Wednesday, December 31, 2014

SMART New Year’s Resolutions

By Kari Richie, Springmoor Health and Fitness Director
Kari Richie


New Year’s resolutions are a fabulous concept. A New Year gives us the chance to “start over” with a fresh outlook on life. Many people set the goal to be healthy, lose weight or eat better. Those goals come with good intentions, but are rarely accomplished. The problem? Most resolutions involve inspiration but no preparation. No matter how big or small your goal—whether it’s losing five or 50 pounds, walking a mile or running your first marathon—creating change requires planning and S.M.A.RT goal setting.

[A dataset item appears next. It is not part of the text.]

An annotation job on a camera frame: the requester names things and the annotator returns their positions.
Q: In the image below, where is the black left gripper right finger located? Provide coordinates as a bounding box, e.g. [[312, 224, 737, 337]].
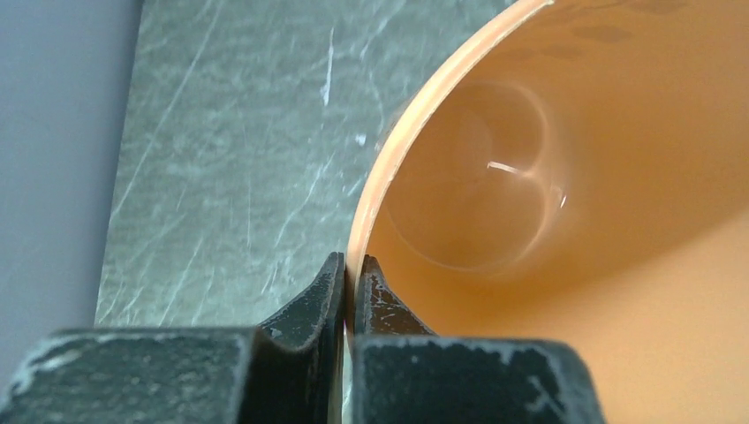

Follow these guidelines to set a SMART goal for 2015:

Specific. Your goal should be clear and easy to understand. A common goal to “get healthy” is too general. There are many ways to get healthy. How do you want to do it? By losing weight? Start exercising? Stop smoking? Break it down and it will be easier to manage. Let’s pick weight loss and make a SMART goal out of it together. For example: “I will lose weight.”

Measurable. A goal to “lose weight” is not enough. Making your goal measurable means adding a number so you can track your progress and know when you’ve accomplished your goal.

Attainable. Before you can add a number, you have to know how high or low you want to go. It’s good to “shoot for the stars,” but don’t be too extreme. Likewise, don’t make a goal too easy because it won’t be very motivating. Only you know your limits. Let’s take our weight loss goal. What percentage is attainable for you? Research suggests that 5-10 percent weight loss is attainable for most overweight people. A measurable, attainable goal: “I will lose 7 percent of my body weight.”

Relevant. Set goals that are important to where you are in your life right now. Don’t set a goal that someone else is pressuring you to attain. Examine our goal so far. Does it seem relevant to you? If so, let’s keep going. If you are not concerned about weight loss or this is not a good time in your life to focus on that, choose something that IS motivating to you.

Time-bound. Include an end-point. Knowing that you have a deadline motivates you to get started.

Since healthy weight loss is about 1-2 pounds per week, set your deadline accordingly. For our example we can use three months. “I will lose 7 percent of my body weight in three months.”

Now we have a SMART goal! With a goal like this, it’s a good idea to set a few more action-oriented SMART goals so that you have a game plan. Here are a few examples:
  •  I will walk 5 days a week for 30 minutes each. 
  •  I will drink water instead of soda every day this week. 
  •  I will bring my lunch to work instead of eating out four days this week. 

Becoming a better version of you starts by being SMART!